Assurance des collectivités territoriales : Un avis de l’Autorité de la concurrence révèle un marché sous tension
- A la uneLa contribution de l’Autorité de la concurrence au débat public passe par des avis sur des sujets très variés. Celui du 23 janvier 2025, porte sur la situation du marché de l’assurance de dommages aux biens des collectivités territoriales. Bien qu’elles ne soient pas légalement tenues de souscrire une assurance pour leurs biens, 91 % des collectivités territoriales optent pour cette solution afin de se protéger contre les risques financiers liés aux sinistres.
Saisie par la commission des finances du Sénat, l’avis l’invite certes à adapter le cadre législatif, mais préconise aussi un changement de comportement des acteurs, tout ne passe pas par la loi !
L’avis met en évidence un marché très concentré, dominé par Groupama et SMACL Assurances SA, dont l’accès pour de nouveaux acteurs est rendu difficile en raison de faibles marges de rentabilité et de la complexité des règles de la commande publique ; la faible concurrence crée une situation préoccupante pour les collectivités territoriales qui limite les options dont elles disposent ; un nombre important d’appels d’offres n’obtient en effet aucune réponse, et lorsque des offres sont faites, elles comportent souvent des tarifs plus élevés, des franchises en hausse et une couverture réduite. Cette tendance a été particulièrement marquée depuis 2022-2023.

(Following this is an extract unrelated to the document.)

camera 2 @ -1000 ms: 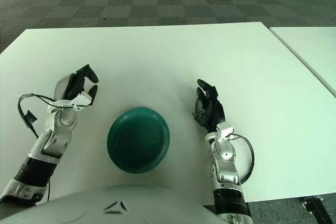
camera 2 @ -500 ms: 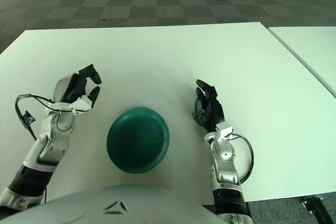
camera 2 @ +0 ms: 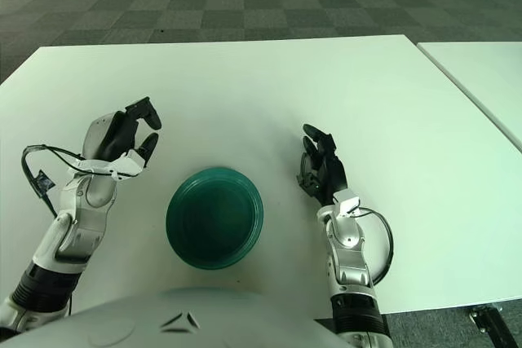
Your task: Put the charger into the plate.
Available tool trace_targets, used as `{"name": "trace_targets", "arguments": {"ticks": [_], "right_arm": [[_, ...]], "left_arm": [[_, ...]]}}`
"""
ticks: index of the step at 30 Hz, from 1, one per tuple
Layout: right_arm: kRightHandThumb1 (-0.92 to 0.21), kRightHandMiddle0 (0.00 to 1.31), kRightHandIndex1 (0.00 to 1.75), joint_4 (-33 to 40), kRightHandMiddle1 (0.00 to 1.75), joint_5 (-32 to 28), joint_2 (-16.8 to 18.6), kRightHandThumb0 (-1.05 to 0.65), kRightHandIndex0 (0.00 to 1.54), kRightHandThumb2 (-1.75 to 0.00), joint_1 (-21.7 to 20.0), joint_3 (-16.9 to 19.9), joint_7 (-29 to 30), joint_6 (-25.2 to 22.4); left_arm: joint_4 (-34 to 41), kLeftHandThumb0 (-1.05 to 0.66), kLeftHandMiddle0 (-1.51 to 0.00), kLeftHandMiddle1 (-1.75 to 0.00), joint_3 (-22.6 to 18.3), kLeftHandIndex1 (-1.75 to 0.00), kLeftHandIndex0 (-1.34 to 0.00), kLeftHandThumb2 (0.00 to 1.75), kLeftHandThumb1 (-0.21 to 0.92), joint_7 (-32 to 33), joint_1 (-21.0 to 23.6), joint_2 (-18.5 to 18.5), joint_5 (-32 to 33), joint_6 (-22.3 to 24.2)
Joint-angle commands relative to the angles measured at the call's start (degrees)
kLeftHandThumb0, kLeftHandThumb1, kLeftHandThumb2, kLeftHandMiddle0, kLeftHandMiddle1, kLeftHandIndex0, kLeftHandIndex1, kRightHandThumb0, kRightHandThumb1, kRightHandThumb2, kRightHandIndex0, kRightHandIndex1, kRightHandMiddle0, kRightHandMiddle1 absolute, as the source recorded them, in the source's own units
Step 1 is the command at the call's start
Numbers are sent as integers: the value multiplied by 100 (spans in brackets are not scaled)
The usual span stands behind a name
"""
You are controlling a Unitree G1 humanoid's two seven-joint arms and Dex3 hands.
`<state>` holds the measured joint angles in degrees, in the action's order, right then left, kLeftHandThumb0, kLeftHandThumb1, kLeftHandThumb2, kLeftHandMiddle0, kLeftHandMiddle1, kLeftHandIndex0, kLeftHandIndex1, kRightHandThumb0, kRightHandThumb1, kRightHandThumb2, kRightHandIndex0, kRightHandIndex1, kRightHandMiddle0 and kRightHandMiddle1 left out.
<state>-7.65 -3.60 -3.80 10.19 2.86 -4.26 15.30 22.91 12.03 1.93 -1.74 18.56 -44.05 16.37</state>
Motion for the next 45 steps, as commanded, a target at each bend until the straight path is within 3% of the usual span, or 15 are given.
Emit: {"name": "trace_targets", "arguments": {"ticks": [1, 6, 17, 22, 33, 45], "right_arm": [[-92, 0, 1, -415, 64, 38, 42, -85, 26, -84, 324, -102, -77, -430], [-92, 0, 1, -295, 64, 80, 52, -84, 25, -86, 399, -142, -59, -405], [-92, 0, 1, -361, 65, 121, 55, -85, 25, -88, 377, -187, -3, -468], [-92, 0, 1, -379, 63, 158, 39, -84, 25, -87, 396, -214, -15, -415], [-92, 0, 1, -395, 63, 80, 94, -82, 27, -82, 473, -236, -66, -284], [-92, 0, 0, -468, 51, -133, 32, -80, 17, -79, 527, -279, -530, 242]], "left_arm": [[212, -48, -119, -175, 116, -175, -64, 136, 28, -208, 16, -38, -158, 19], [824, -48, -119, -175, 583, -175, -64, 136, 28, -758, -24, -204, -510, 137], [1369, -49, -122, -175, 870, -175, -65, 138, 26, -1685, 112, -315, -515, 36], [1351, -49, -122, -175, 1159, -175, -65, 138, 26, -2078, 427, -487, -549, 26], [1492, -48, -114, -175, 1636, -175, -63, 135, 29, -2489, 616, -687, -574, -249], [1519, -46, -107, -175, 1952, -175, -60, 130, 33, -2675, 522, -684, -617, -630]]}}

L’instruction montre que le cadre réglementaire de la commande publique représente un frein majeur à l’entrée de nouveaux assureurs sur ce marché.
Du côté des collectivités territoriales, les règles imposent en effet une charge administrative lourde et mobilisent des compétences techniques qu’elles ne possèdent pas toujours. Elles sont notamment tenues de rédiger un cahier des charges contractuel, souvent mal adapté à leurs besoins réels, faute d’expertise dans le domaine de l’assurance. Cette carence nuit à la pertinence des offres reçues. Par ailleurs, la priorité donnée au critère du prix dans les procédures d’appel d’offres tend à favoriser les propositions les moins coûteuses, mais pas nécessairement les plus appropriées d’un point de vue technique.
Du côté des assureurs, ces procédures sont perçues comme rigides et peu compatibles avec la nature des produits d’assurance. L’impossibilité de formuler des réserves ou de négocier les termes du cahier des charges empêche toute personnalisation des offres et rend difficile une évaluation fine des risques.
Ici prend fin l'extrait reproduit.